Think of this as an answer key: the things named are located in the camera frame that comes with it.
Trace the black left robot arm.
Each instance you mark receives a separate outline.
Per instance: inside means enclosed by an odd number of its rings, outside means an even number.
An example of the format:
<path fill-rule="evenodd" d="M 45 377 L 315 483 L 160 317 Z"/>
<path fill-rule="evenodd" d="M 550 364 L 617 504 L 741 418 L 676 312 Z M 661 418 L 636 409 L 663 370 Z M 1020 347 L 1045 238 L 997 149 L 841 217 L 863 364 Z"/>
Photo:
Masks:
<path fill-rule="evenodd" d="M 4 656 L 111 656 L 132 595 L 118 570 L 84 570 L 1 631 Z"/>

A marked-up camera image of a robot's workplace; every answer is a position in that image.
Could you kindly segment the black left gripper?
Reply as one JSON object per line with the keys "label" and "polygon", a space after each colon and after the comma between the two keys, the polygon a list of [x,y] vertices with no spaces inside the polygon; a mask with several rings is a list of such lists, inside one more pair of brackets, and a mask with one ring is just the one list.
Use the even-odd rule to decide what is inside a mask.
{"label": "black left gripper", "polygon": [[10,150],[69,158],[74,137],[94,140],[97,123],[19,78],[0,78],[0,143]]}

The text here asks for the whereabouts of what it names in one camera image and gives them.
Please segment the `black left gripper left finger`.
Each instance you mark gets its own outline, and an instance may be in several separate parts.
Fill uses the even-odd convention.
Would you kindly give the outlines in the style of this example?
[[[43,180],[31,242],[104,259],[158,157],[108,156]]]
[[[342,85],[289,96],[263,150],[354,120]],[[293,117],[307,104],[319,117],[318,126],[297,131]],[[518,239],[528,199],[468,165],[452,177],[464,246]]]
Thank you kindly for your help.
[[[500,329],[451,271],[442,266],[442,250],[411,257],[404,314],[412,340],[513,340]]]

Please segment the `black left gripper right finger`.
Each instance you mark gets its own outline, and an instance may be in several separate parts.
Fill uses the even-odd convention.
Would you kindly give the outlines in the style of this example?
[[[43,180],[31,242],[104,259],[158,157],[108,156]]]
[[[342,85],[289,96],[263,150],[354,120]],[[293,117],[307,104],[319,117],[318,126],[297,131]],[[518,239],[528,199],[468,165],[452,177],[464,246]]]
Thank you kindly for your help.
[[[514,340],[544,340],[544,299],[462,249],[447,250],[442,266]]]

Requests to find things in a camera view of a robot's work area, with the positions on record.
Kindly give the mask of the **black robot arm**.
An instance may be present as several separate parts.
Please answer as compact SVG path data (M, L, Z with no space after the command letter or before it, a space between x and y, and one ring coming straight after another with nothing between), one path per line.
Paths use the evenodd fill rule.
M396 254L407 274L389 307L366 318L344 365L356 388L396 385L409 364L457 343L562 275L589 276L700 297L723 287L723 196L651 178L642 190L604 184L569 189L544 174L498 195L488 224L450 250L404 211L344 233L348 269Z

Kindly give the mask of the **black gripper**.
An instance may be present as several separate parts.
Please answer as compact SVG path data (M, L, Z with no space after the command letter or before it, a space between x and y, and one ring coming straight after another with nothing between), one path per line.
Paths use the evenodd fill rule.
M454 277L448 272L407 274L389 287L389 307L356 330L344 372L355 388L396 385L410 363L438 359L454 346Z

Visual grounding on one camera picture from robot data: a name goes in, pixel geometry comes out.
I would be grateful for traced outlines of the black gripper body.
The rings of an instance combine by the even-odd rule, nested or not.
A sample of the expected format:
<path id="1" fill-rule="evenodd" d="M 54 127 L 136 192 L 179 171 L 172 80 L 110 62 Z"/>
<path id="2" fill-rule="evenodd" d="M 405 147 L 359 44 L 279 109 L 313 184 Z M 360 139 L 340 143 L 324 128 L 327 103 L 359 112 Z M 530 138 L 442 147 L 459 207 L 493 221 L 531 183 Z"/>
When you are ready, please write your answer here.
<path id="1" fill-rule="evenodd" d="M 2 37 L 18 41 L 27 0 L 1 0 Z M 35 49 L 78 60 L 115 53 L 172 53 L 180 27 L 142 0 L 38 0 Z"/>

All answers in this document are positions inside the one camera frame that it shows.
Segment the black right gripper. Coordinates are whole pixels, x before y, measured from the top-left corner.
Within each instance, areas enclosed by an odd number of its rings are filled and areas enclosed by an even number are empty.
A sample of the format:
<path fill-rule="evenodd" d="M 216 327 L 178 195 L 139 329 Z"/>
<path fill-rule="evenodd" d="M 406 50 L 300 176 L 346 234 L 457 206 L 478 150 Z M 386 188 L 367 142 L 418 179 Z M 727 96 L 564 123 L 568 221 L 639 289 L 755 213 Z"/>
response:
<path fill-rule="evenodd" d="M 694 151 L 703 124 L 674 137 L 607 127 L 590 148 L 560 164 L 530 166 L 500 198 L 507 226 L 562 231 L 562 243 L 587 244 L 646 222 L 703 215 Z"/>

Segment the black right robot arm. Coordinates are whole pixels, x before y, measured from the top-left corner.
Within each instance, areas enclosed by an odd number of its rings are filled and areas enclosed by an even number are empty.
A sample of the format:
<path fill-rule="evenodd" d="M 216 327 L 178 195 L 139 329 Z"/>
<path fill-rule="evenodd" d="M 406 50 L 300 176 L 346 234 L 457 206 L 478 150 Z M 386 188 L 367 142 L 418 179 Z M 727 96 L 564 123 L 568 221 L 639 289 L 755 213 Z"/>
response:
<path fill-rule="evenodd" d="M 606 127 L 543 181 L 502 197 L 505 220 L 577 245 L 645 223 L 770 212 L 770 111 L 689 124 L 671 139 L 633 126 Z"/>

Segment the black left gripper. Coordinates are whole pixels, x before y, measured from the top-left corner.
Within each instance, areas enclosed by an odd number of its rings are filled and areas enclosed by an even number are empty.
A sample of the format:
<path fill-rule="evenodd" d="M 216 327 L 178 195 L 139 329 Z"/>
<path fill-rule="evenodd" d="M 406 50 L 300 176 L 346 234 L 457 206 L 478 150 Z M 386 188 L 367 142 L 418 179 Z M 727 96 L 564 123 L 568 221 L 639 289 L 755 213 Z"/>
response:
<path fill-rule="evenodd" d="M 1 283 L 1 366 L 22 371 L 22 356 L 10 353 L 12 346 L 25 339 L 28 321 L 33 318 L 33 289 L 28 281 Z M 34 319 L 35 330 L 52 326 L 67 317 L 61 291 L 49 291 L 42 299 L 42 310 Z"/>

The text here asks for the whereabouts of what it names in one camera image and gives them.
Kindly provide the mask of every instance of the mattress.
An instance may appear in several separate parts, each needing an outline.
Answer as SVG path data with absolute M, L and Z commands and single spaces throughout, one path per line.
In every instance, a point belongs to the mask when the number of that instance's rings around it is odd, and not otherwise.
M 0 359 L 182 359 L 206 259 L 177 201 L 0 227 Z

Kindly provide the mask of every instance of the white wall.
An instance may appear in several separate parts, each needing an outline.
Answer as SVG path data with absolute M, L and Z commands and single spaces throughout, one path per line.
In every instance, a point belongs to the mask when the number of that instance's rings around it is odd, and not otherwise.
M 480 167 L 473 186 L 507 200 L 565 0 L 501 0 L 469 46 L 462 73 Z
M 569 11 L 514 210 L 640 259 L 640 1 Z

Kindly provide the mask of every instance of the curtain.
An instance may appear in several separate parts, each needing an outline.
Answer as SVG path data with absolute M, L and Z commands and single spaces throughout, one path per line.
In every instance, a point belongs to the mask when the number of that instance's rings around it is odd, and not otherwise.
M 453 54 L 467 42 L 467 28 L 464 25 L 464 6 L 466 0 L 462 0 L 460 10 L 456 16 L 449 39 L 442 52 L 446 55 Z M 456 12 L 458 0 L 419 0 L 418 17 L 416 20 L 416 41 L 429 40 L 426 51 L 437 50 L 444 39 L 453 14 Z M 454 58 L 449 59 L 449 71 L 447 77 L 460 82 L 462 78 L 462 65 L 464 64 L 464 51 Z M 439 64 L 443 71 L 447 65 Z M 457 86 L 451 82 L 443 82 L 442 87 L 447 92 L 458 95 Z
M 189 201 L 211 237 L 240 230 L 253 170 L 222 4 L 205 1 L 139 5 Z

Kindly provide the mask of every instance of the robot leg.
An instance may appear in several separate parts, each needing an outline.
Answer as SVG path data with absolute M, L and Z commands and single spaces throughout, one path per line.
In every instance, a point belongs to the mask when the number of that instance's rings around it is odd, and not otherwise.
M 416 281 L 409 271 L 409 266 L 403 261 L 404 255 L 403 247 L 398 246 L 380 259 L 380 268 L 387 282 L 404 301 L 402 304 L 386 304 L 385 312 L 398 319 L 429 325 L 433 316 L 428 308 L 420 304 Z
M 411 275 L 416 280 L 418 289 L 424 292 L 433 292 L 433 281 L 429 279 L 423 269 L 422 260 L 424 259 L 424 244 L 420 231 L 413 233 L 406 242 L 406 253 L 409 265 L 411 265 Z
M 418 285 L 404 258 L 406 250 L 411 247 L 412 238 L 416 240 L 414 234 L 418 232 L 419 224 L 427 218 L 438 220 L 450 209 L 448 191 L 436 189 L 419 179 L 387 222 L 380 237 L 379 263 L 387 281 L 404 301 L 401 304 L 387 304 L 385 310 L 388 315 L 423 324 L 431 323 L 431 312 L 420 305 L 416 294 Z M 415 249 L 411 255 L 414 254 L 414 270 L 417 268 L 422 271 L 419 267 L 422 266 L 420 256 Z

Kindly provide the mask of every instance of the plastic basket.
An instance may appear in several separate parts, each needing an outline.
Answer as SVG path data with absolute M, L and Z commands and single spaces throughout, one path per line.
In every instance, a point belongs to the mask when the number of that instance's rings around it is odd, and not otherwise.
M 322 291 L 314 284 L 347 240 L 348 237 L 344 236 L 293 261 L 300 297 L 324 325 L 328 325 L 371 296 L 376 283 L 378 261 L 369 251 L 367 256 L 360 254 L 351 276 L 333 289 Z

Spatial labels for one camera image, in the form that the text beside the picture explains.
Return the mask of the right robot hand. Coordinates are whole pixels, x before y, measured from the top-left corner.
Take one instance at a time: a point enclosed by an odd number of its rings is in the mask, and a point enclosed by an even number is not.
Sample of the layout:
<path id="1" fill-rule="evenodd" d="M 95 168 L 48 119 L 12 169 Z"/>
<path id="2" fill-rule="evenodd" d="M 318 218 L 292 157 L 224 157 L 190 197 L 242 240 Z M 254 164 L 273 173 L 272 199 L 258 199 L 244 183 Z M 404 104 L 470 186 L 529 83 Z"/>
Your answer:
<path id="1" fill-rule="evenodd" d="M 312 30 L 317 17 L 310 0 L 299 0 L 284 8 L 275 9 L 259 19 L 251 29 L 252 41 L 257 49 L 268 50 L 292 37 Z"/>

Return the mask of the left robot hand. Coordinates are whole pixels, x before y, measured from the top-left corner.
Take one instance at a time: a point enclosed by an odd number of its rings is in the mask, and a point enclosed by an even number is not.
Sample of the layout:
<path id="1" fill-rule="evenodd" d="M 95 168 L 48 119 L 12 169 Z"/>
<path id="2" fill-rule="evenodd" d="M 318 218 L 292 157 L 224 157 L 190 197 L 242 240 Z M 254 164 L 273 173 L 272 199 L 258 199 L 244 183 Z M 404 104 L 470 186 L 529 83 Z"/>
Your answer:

Aim of the exercise >> Say how many lines of these records hold the string "picture", giving the number and no other words.

Written answer >> 2